▸ **TASK OBJECTIVE**: Your answer should hold only the lines from the one with "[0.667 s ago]" through the end of the records, repeated exactly and minus any pictures.

▸ **AVAILABLE RECORDS**:
--- START ---

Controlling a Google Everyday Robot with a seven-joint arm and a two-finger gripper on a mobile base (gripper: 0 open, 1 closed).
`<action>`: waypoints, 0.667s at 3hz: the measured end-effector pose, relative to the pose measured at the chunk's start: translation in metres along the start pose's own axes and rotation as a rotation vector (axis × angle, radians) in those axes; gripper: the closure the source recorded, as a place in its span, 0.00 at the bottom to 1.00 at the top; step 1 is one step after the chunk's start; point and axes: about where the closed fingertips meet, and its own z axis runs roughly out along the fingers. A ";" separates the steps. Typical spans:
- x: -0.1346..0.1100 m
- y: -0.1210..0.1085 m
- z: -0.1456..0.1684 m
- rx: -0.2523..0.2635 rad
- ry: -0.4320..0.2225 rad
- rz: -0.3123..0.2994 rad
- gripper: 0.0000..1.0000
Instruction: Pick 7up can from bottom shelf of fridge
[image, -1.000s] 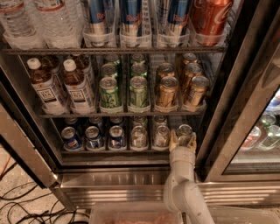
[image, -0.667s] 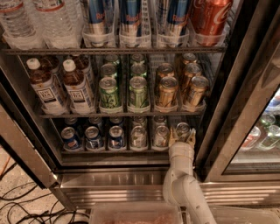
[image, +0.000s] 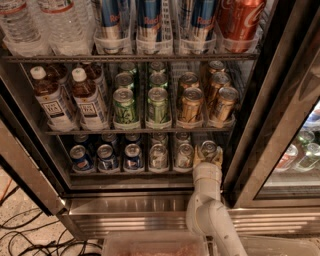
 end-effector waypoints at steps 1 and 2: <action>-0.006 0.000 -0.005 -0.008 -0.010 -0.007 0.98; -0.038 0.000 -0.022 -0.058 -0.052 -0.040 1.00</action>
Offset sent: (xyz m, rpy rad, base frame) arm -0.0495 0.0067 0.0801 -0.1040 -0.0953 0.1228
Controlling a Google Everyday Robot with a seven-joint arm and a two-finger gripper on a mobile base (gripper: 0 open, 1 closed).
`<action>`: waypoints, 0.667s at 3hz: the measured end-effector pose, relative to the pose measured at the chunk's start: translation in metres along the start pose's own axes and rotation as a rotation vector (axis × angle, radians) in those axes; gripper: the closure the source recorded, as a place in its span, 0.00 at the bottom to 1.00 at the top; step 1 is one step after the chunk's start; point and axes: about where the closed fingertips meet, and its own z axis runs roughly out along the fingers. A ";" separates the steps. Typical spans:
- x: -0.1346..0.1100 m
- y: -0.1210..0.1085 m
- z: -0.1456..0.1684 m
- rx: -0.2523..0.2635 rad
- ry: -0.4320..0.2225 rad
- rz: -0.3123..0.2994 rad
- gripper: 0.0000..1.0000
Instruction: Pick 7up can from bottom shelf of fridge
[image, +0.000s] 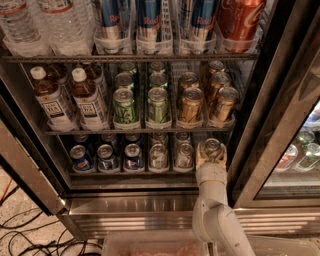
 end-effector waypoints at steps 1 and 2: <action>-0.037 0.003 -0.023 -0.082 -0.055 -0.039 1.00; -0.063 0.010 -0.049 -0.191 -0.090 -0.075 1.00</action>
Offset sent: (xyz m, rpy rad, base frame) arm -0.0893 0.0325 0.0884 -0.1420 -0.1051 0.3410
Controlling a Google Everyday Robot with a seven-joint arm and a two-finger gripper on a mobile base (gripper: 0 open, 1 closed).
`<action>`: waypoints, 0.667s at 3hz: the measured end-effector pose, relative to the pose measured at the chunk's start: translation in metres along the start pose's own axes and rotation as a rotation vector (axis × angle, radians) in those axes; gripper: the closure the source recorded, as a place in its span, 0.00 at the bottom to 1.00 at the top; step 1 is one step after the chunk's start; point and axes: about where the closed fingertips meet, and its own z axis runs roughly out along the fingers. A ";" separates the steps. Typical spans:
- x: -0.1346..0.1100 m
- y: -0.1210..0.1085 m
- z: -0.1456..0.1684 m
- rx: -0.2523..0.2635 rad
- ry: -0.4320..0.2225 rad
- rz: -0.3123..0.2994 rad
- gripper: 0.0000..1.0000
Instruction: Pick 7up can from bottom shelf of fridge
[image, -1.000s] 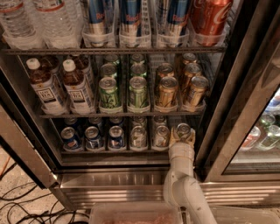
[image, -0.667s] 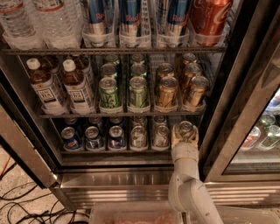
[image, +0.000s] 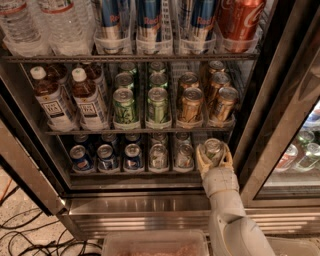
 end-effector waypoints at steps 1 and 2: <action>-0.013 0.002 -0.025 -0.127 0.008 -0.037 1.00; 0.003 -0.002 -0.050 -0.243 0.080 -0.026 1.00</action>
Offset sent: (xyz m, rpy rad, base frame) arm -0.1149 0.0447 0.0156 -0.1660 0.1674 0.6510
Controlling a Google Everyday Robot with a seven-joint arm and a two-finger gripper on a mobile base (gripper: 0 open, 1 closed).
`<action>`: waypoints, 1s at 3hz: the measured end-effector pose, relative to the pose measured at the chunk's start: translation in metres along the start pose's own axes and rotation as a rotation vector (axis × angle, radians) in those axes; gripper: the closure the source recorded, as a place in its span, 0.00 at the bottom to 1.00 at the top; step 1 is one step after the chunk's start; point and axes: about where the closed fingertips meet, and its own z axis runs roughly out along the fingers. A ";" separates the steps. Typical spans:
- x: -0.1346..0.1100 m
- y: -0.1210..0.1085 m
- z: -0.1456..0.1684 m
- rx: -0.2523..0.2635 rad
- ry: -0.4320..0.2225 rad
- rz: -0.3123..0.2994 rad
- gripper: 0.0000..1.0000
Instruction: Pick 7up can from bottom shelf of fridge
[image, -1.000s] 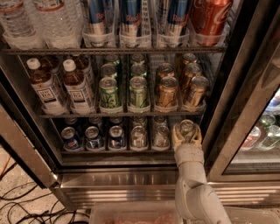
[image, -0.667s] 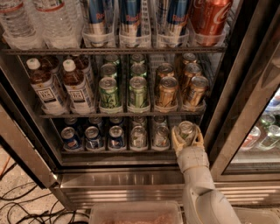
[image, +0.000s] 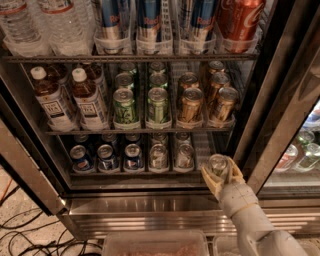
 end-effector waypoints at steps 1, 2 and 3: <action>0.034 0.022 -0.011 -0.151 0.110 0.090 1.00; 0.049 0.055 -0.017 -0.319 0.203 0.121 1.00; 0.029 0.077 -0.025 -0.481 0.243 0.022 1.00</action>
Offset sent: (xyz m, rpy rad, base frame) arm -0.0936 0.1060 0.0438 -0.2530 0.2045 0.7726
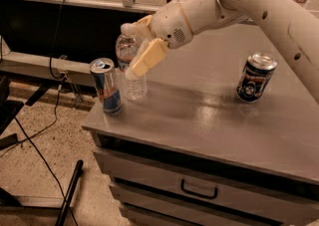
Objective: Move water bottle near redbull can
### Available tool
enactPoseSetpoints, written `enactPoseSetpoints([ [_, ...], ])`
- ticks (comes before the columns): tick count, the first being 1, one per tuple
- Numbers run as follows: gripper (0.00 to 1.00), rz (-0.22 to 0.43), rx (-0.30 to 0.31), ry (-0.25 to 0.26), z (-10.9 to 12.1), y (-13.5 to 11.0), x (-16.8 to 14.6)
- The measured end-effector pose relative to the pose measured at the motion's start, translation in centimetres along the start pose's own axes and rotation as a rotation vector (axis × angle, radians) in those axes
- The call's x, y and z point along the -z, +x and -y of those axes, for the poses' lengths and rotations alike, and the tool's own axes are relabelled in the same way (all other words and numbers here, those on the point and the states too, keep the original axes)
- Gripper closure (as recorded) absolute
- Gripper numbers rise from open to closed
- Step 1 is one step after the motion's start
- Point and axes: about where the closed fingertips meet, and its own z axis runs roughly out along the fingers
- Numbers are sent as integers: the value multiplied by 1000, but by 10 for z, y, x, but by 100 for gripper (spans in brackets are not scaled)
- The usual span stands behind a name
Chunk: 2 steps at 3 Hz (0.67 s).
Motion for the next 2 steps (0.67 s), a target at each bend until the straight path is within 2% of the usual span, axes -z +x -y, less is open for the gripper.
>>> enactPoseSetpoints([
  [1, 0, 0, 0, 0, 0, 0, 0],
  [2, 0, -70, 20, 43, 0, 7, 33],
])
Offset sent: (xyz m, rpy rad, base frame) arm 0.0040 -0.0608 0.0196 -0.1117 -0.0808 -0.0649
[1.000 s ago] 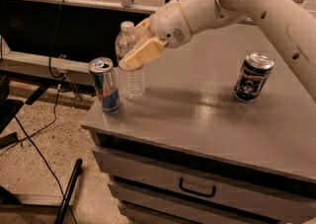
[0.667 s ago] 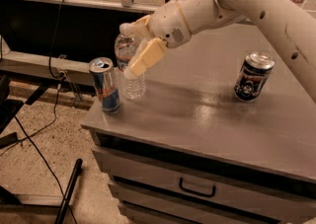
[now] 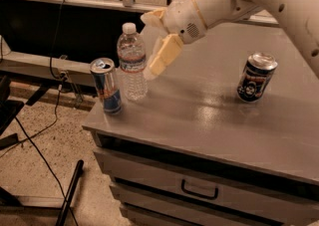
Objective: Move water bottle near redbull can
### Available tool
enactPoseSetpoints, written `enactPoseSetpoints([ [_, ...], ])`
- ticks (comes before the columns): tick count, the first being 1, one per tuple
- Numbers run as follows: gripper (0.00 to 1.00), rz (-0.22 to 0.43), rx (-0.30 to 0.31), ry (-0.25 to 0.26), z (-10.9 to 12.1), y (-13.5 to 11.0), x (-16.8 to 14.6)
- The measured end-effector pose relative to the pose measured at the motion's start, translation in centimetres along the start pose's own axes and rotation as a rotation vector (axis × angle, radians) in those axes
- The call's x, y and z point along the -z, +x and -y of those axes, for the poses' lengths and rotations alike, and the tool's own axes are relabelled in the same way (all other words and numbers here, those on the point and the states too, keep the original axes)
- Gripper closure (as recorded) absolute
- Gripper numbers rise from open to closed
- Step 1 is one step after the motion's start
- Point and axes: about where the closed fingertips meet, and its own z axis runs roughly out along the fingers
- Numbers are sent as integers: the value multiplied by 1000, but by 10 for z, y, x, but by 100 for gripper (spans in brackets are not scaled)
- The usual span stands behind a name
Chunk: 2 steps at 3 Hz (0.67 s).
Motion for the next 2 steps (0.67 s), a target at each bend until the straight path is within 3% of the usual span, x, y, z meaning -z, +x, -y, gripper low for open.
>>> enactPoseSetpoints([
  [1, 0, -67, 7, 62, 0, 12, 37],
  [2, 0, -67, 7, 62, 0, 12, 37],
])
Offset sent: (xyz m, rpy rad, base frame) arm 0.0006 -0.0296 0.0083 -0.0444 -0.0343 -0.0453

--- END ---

▸ **FINISHED EXERCISE**:
[0.667 s ago] 
[now] 
Objective: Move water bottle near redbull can
### Available tool
enactPoseSetpoints, written `enactPoseSetpoints([ [_, ...], ])`
- ticks (comes before the columns): tick count, the first being 1, one per tuple
- Numbers run as follows: gripper (0.00 to 1.00), rz (-0.22 to 0.43), rx (-0.30 to 0.31), ry (-0.25 to 0.26), z (-10.9 to 12.1), y (-13.5 to 11.0), x (-16.8 to 14.6)
- The measured end-effector pose relative to the pose measured at the motion's start, translation in centimetres along the start pose's own axes and rotation as a rotation vector (axis × angle, radians) in those axes
- The call's x, y and z point along the -z, +x and -y of those axes, for the poses' lengths and rotations alike, and the tool's own axes are relabelled in the same way (all other words and numbers here, those on the point and the states too, keep the original axes)
- Gripper closure (as recorded) absolute
- Gripper numbers rise from open to closed
- Step 1 is one step after the motion's start
- Point and axes: about where the closed fingertips meet, and its own z axis runs roughly out along the fingers
- Numbers are sent as integers: the value multiplied by 1000, but by 10 for z, y, x, but by 100 for gripper (spans in brackets are not scaled)
- The usual span stands behind a name
Chunk: 2 steps at 3 Hz (0.67 s).
Motion for the next 2 steps (0.67 s), a target at each bend until the straight path is within 3% of the usual span, x, y, z meaning -z, +x, -y, gripper low for open.
>>> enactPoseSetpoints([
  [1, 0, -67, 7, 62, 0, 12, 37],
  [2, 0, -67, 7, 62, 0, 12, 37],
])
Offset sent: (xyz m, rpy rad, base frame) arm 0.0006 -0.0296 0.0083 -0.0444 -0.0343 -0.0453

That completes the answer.